Step 2: Sign the ECA

Go to https://accounts.eclipse.org/user/eca and follow the instructions.

Signing Your Commits

Signing a New Commit

There are a few ways to sign commits. Note that you can use any of these aoptions.

Option 1: Use -s When Committing on Command Line

Signing commits here is simple:

git commit -s -m "My signed commit"

Note the use of -s (lower case s) - upper-case S (i.e., -S) is for GPG signing (see below).

Option 2: Set up Bash Alias (or Windows cmd Alias) for Automated Signing

For example, you could set up the following alias in Bash:

alias gcm='git commit -s -m'

Then committing would be done with the following:

gcm "My Commit"

For Windows command line, similar options are available through a few mechanisms (see here)

One simple way is to create a gcm.bat file with the following contents, and add it to your system path:

@echo off
echo.
git commit -s -m %*

You can then commit using the same process as above (i.e., gcm "My Commit")

Option 3: Use GPG Signing

For details on GPG signing, see this link

Note that this option can be combined with aliases (above), as in alias gcm='git commit -S -m' - note the upper case -S for GPG signing.

Option 4: Commit using IntelliJ with Auto Signing

IntelliJ can be used to perform git commits, including through signed commits. See this page for details.

Checking If A Commit Is Signed

After performing a commit, you can check in a few different ways. One way is to use git log --show-signature -1 to show the signature for the last commit (use -5 to show the last 5 commits, for example)

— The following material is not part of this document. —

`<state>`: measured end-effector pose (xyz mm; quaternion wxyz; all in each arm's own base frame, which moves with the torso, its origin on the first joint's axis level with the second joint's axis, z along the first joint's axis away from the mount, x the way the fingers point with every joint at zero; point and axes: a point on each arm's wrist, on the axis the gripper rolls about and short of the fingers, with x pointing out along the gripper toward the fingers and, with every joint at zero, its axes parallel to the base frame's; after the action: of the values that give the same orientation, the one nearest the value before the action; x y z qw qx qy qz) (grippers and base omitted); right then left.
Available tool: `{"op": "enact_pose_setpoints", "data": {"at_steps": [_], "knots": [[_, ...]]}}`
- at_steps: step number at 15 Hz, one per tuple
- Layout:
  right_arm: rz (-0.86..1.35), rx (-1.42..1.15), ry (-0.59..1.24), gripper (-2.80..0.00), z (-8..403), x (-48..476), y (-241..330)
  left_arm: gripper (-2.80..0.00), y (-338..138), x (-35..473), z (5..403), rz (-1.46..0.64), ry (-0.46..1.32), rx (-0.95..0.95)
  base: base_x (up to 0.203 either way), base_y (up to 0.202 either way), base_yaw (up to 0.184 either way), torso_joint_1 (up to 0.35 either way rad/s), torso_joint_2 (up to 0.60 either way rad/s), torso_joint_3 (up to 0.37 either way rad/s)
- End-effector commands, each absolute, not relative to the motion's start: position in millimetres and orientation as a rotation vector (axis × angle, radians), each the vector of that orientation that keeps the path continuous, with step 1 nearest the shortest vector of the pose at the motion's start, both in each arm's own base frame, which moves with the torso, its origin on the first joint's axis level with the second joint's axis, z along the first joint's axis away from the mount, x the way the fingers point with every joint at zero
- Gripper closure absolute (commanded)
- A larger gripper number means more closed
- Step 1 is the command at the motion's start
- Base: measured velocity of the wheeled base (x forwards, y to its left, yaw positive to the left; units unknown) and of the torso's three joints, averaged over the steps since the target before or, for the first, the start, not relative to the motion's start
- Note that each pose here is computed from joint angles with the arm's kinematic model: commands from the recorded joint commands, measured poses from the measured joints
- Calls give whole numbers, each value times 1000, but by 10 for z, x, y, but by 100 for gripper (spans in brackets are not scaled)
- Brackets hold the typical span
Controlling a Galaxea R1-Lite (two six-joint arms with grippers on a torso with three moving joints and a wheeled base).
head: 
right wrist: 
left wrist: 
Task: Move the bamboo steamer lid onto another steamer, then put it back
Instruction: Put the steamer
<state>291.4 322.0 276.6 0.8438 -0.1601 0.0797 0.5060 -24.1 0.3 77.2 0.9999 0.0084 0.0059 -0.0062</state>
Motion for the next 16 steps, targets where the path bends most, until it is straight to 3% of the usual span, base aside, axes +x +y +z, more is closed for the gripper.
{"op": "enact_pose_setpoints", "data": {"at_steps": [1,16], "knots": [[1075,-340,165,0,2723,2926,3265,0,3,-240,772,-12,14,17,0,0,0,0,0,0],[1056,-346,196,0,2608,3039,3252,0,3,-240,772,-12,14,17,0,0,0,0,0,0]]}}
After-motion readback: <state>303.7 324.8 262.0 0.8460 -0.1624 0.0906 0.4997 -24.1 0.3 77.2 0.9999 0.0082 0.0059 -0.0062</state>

The output will look like:

$ git log --show-signature -2
commit 81681455918371e29da1490d3f0ca3deecaf0490 (HEAD -> commit_test_branch)
Author: YourName <you@email.com>
Date:   Fri Jun 21 22:27:50 2019 +1000

    This commit is unsigned

commit 2349c6aa3497bd65866d7d0a18fe82bb691bb868
Author: YourName <you@email.com>
Date:   Fri Jun 21 21:42:38 2019 +1000

    My signed commit

    Signed-off-by: YourName <you@email.com>

The top commit is unsigned, and the bottom commit is signed (note the presence of the Signed-off-by).

If You Forget to Sign a Commit - Amending the Last Commit

If you forgot to sign the last commit, you can use the following command:

git commit --amend --signoff

If You Forget to Sign Multiple Commits

Suppose your branch has 3 new commits, all of which are unsigned:

$ git log -4 --oneline
4b164026 (HEAD -> commit_test_branch) Your new commit 3
d7799615 Your new commit 2
6bb6113a Your new commit 1
ef09606c This commit already exists

One simple way is to squash and sign these commits. To do this for the last 3 commits, use the following: (note you might want to make a backup first)

git reset --soft HEAD~3
git commit -s -m "Squashed and signed"

The result:

$ git log -2 --oneline
31658e11 (HEAD -> commit_test_branch) Squashed and signed
ef09606c This commit already exists

You can confirm that the commit is signed using git log -1 --show-signature as shown earlier.

Note that your commits will be squashed once they are merged to master anyway, so the loss of the commit history does not matter.

If you are updating an existing PR, you may need to force push using -f (as in git push X -f).